Ma si sa, il mondo venatorio non si fa certo scrupoli etici, neppure durante le ormai numerose preaperture delle regioni che vedono falcidiate anche specie non previste dai regolamenti in questo delicato periodo, prima della canonica apertura della stagione venatoria (3° domenica di settembre), al pari dei posticipi di febbraio, altro regalo alla logica clientelare della lobby, sistematicamente garantito.
Regioni sempre attente alle pretese di chi spara, ma sorde al resto della popolazione inerme minacciata da armi da fuoco.
La gente per bene chiede di identificare chi spara vicino a casa propria, la gente vuole sapere chi commette gli efferati abusi che ad ogni stagione deve subire sulla propria pelle: per questo occorre che si prenda atto della assoluta necessità di identificare gli sparatori con un codice alfanumerico visibile anche a distanza sui loro giubbotti».
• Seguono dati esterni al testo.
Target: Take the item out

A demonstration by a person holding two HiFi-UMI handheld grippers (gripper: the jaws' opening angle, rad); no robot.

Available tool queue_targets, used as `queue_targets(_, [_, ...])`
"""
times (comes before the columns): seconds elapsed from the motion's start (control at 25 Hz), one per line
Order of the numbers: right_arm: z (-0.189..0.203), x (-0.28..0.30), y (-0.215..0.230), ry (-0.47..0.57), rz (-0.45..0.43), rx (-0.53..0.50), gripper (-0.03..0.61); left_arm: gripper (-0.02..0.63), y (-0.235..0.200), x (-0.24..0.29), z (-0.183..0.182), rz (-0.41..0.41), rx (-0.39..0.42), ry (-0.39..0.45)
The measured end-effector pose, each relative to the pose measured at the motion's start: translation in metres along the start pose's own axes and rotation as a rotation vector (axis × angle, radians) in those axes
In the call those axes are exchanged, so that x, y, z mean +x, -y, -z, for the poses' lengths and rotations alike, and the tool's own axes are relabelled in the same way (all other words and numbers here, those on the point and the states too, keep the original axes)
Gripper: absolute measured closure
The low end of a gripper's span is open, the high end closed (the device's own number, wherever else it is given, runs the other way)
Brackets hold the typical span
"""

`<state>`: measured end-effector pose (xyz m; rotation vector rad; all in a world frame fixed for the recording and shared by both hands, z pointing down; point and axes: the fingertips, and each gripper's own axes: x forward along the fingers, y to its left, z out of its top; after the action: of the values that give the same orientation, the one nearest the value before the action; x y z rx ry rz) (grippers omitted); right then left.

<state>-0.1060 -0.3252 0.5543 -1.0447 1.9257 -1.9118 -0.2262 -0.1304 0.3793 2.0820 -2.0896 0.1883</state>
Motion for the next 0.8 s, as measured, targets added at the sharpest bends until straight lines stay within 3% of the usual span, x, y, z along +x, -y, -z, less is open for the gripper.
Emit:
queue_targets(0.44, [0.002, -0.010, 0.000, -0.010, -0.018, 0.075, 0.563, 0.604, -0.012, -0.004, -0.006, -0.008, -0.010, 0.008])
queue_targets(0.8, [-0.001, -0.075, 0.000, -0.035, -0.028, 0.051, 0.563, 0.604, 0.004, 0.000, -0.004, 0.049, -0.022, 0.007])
Quindi secondo l’associazione in parola non basta un porto d’armi, quale documento di identità, ma bisognerebbe apporre sui cacciatori una sorta di “targa”, un codice identificativo appunto, che consenta il riconoscimento e l’individuazione anche a distanza. Una proposta, questa della schedatura dei cacciatori, destinata a far discutere quando si è giunti ormai proprio all’apertura della stagione venatoria.